Provided records below:

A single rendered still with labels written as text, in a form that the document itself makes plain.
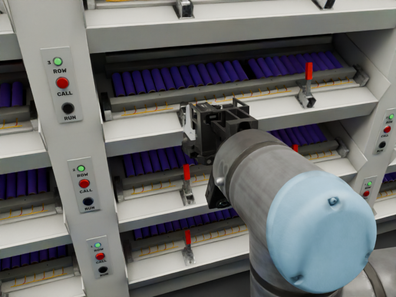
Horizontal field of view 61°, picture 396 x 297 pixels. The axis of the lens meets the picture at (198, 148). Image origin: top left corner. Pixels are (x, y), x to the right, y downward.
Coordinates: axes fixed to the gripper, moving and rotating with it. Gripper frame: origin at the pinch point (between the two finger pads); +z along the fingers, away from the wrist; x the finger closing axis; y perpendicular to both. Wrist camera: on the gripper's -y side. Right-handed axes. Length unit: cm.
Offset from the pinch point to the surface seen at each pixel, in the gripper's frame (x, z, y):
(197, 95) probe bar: -3.4, 10.2, 3.1
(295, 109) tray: -23.7, 5.9, -1.3
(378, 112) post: -45.2, 5.3, -4.8
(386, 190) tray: -66, 17, -36
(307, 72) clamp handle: -26.1, 6.1, 6.2
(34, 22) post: 22.6, 1.7, 18.8
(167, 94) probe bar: 2.7, 10.3, 4.1
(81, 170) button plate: 20.6, 5.0, -6.6
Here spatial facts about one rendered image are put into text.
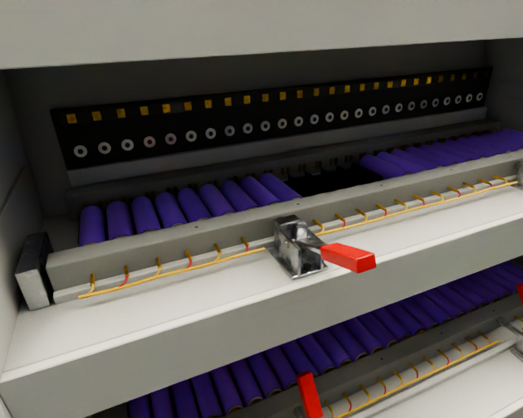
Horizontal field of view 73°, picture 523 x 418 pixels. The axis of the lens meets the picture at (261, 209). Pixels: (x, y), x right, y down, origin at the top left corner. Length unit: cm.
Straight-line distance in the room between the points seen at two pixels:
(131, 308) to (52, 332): 4
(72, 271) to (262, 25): 19
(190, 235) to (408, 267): 16
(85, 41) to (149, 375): 18
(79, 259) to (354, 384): 28
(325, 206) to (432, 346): 22
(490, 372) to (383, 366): 12
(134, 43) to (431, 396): 39
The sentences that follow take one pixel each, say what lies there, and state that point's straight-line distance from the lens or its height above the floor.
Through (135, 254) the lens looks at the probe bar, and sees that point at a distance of 25.
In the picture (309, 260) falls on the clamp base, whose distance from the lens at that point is 25.
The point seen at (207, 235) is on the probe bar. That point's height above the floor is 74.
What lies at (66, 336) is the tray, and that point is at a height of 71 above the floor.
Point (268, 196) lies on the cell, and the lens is 30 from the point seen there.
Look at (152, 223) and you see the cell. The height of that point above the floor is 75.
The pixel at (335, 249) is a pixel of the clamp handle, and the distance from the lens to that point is 20.
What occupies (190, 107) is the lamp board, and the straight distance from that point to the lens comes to 37.
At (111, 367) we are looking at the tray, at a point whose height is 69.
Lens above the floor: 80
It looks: 12 degrees down
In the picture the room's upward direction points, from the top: 8 degrees counter-clockwise
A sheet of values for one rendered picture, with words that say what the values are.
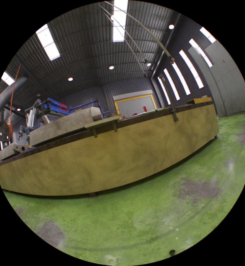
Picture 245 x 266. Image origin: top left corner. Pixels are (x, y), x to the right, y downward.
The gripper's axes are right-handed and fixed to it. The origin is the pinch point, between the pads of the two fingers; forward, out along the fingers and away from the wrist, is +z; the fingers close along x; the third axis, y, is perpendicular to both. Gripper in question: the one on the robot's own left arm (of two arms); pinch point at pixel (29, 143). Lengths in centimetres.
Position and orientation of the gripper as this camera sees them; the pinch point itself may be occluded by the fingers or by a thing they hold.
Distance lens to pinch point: 248.0
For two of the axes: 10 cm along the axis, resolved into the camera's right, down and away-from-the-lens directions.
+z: 2.8, 9.6, 0.1
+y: 1.1, -0.3, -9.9
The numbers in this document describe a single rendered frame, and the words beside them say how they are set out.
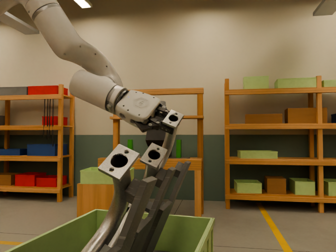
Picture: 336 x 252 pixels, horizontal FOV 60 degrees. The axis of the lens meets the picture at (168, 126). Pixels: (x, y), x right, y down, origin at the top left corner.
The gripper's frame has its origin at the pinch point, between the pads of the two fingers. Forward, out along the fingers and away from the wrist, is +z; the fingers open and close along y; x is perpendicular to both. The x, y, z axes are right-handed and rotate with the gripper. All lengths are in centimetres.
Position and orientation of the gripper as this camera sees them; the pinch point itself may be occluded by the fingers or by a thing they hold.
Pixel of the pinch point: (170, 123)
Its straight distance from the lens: 80.6
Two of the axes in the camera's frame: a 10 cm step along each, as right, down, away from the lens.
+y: 4.4, -6.2, 6.4
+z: 8.9, 4.0, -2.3
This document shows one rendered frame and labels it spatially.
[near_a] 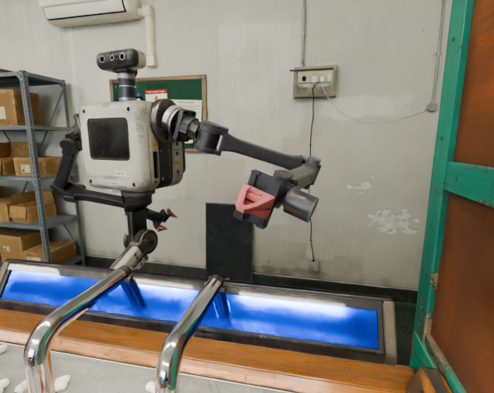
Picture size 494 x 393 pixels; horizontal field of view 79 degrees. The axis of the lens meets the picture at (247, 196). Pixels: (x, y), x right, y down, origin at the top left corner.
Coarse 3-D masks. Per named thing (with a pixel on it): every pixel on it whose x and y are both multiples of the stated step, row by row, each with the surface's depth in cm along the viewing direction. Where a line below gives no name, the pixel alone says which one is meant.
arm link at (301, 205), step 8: (280, 176) 68; (288, 176) 67; (288, 184) 68; (296, 192) 62; (304, 192) 63; (288, 200) 62; (296, 200) 61; (304, 200) 61; (312, 200) 61; (288, 208) 62; (296, 208) 61; (304, 208) 61; (312, 208) 60; (296, 216) 62; (304, 216) 61
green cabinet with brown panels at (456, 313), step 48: (480, 0) 53; (480, 48) 53; (480, 96) 52; (480, 144) 51; (432, 192) 67; (480, 192) 49; (432, 240) 66; (480, 240) 50; (432, 288) 66; (480, 288) 50; (432, 336) 67; (480, 336) 49; (480, 384) 49
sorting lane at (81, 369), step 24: (0, 360) 78; (72, 360) 78; (96, 360) 78; (72, 384) 71; (96, 384) 71; (120, 384) 71; (144, 384) 71; (192, 384) 71; (216, 384) 71; (240, 384) 71
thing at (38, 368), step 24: (96, 288) 39; (216, 288) 40; (72, 312) 35; (192, 312) 34; (48, 336) 32; (168, 336) 30; (192, 336) 32; (24, 360) 31; (48, 360) 32; (168, 360) 28; (48, 384) 32; (168, 384) 28
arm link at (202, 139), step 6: (198, 132) 108; (204, 132) 102; (198, 138) 104; (204, 138) 102; (210, 138) 102; (216, 138) 103; (198, 144) 104; (204, 144) 103; (210, 144) 103; (216, 144) 105
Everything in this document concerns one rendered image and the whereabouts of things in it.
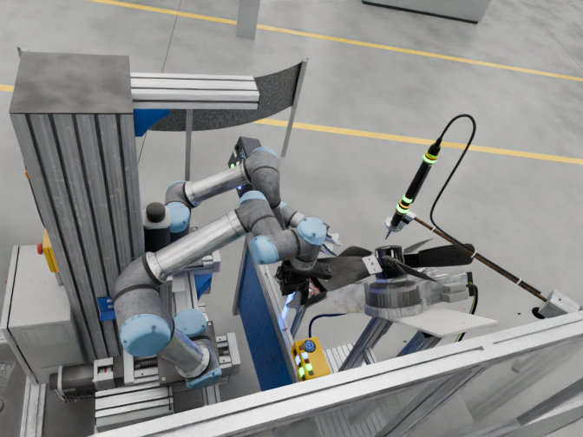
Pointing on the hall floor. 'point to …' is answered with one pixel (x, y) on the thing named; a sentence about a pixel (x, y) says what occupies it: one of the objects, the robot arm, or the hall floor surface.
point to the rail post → (240, 278)
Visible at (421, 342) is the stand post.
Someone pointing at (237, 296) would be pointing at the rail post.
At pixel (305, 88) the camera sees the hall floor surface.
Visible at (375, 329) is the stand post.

End of Provided records.

§ What the task asks:
Print the complete listing exactly, apart from any pictures.

§ Output for this exercise:
A single rendered still with labels written as text, in a form that the document itself makes plain.
Horizontal field of view 61°, picture 396 x 297 pixels. The axis of the lens meets the picture at (198, 148). Image origin: top left corner. Pixels are (x, y), x to the right, y downward.
Coordinates: axes fixed to the gripper, moving and rotating with it. Gripper frame: origin at the pinch point (between the two finger pads); +z along the fingers, away from the wrist; x the finger closing axis; y perpendicular to both. Wrist camera: on the gripper's -y side. Right-handed axes. Length unit: cm.
Offset from the pinch point to the surface seen at each pixel, in the gripper's frame (x, z, y):
(197, 95) probe bar: -3.4, 10.2, 3.1
(295, 109) tray: -23.7, 5.9, -1.3
(378, 112) post: -45.2, 5.3, -4.8
(386, 190) tray: -66, 17, -36
(307, 72) clamp handle: -26.1, 6.1, 6.2
(34, 22) post: 22.6, 1.7, 18.8
(167, 94) probe bar: 2.7, 10.3, 4.1
(81, 170) button plate: 20.6, 5.0, -6.6
Here spatial facts about one rendered image are put into text.
Horizontal field of view 73°, picture 523 x 418 pixels. The axis of the lens meets the picture at (261, 209). Pixels: (x, y), x right, y down, origin at the top left corner. Length unit: cm.
Straight-line distance in the room between the points seen at two pixels:
(131, 308) to (52, 332): 4
(72, 271) to (262, 25): 19
(190, 235) to (408, 267): 16
(85, 41) to (149, 375): 18
(79, 259) to (354, 384): 28
(325, 206) to (432, 346): 22
(490, 372) to (383, 366): 12
(134, 43) to (431, 396): 39
The sentences that follow take one pixel each, say what lies there, and state that point's straight-line distance from the lens or its height above the floor.
Through (135, 254) the lens looks at the probe bar, and sees that point at a distance of 25.
In the picture (309, 260) falls on the clamp base, whose distance from the lens at that point is 25.
The point seen at (207, 235) is on the probe bar. That point's height above the floor is 74.
What lies at (66, 336) is the tray, and that point is at a height of 71 above the floor.
Point (268, 196) lies on the cell, and the lens is 30 from the point seen there.
Look at (152, 223) and you see the cell. The height of that point above the floor is 75.
The pixel at (335, 249) is a pixel of the clamp handle, and the distance from the lens to that point is 20.
What occupies (190, 107) is the lamp board, and the straight distance from that point to the lens comes to 37.
At (111, 367) we are looking at the tray, at a point whose height is 69.
Lens above the floor: 80
It looks: 12 degrees down
In the picture the room's upward direction points, from the top: 8 degrees counter-clockwise
A sheet of values for one rendered picture, with words that say what the values are.
Picture 245 x 266. Image origin: top left corner. Pixels are (x, y), x to the right, y downward.
The gripper's axes are right-handed and fixed to it. The origin is the pinch point, between the pads of the two fingers; forward, out along the fingers and away from the wrist, is +z; the fingers close along x; the third axis, y, is perpendicular to both. Gripper in question: the one on the robot's own left arm (of two arms); pinch point at pixel (29, 143). Lengths in centimetres.
Position and orientation of the gripper as this camera sees them; the pinch point itself may be occluded by the fingers or by a thing they hold.
Distance lens to pinch point: 248.0
For two of the axes: 10 cm along the axis, resolved into the camera's right, down and away-from-the-lens directions.
+z: 2.8, 9.6, 0.1
+y: 1.1, -0.3, -9.9
The numbers in this document describe a single rendered frame, and the words beside them say how they are set out.
Picture: 336 x 252 pixels, horizontal FOV 60 degrees. The axis of the lens meets the picture at (168, 126). Pixels: (x, y), x right, y down, origin at the top left corner.
The gripper's frame has its origin at the pinch point, between the pads of the two fingers. Forward, out along the fingers and away from the wrist, is +z; the fingers open and close along y; x is perpendicular to both. The x, y, z axes are right-handed and rotate with the gripper. All lengths are in centimetres.
Position and orientation of the gripper as this camera sees them; the pinch point itself may be occluded by the fingers or by a thing they hold.
Pixel of the pinch point: (170, 123)
Its straight distance from the lens: 80.6
Two of the axes in the camera's frame: a 10 cm step along each, as right, down, away from the lens.
+y: 4.4, -6.2, 6.4
+z: 8.9, 4.0, -2.3
This document shows one rendered frame and labels it spatially.
[near_a] 
Picture size 494 x 393 pixels; horizontal field of view 79 degrees. The axis of the lens meets the picture at (247, 196). Pixels: (x, y), x right, y down, origin at the top left corner.
Coarse 3-D masks. Per named thing (with a pixel on it): every pixel on it whose x and y are both multiples of the stated step, row by row, each with the surface's depth in cm along the viewing direction. Where a line below gives no name, the pixel alone says which one is meant.
arm link at (301, 205), step 8: (280, 176) 68; (288, 176) 67; (288, 184) 68; (296, 192) 62; (304, 192) 63; (288, 200) 62; (296, 200) 61; (304, 200) 61; (312, 200) 61; (288, 208) 62; (296, 208) 61; (304, 208) 61; (312, 208) 60; (296, 216) 62; (304, 216) 61
green cabinet with brown panels at (456, 313), step 48: (480, 0) 53; (480, 48) 53; (480, 96) 52; (480, 144) 51; (432, 192) 67; (480, 192) 49; (432, 240) 66; (480, 240) 50; (432, 288) 66; (480, 288) 50; (432, 336) 67; (480, 336) 49; (480, 384) 49
sorting lane at (81, 369), step 24: (0, 360) 78; (72, 360) 78; (96, 360) 78; (72, 384) 71; (96, 384) 71; (120, 384) 71; (144, 384) 71; (192, 384) 71; (216, 384) 71; (240, 384) 71
thing at (38, 368), step 24: (96, 288) 39; (216, 288) 40; (72, 312) 35; (192, 312) 34; (48, 336) 32; (168, 336) 30; (192, 336) 32; (24, 360) 31; (48, 360) 32; (168, 360) 28; (48, 384) 32; (168, 384) 28
arm link at (202, 139), step 6: (198, 132) 108; (204, 132) 102; (198, 138) 104; (204, 138) 102; (210, 138) 102; (216, 138) 103; (198, 144) 104; (204, 144) 103; (210, 144) 103; (216, 144) 105
Everything in this document concerns one rendered image and the whereabouts of things in it.
Pointing on the hall floor. 'point to …' is answered with one pixel (x, y) on the thing named; a sentence about a pixel (x, y) says what occupies it: one of the objects, the robot arm, or the hall floor surface.
point to the rail post → (240, 278)
Visible at (421, 342) is the stand post.
Someone pointing at (237, 296) would be pointing at the rail post.
At pixel (305, 88) the camera sees the hall floor surface.
Visible at (375, 329) is the stand post.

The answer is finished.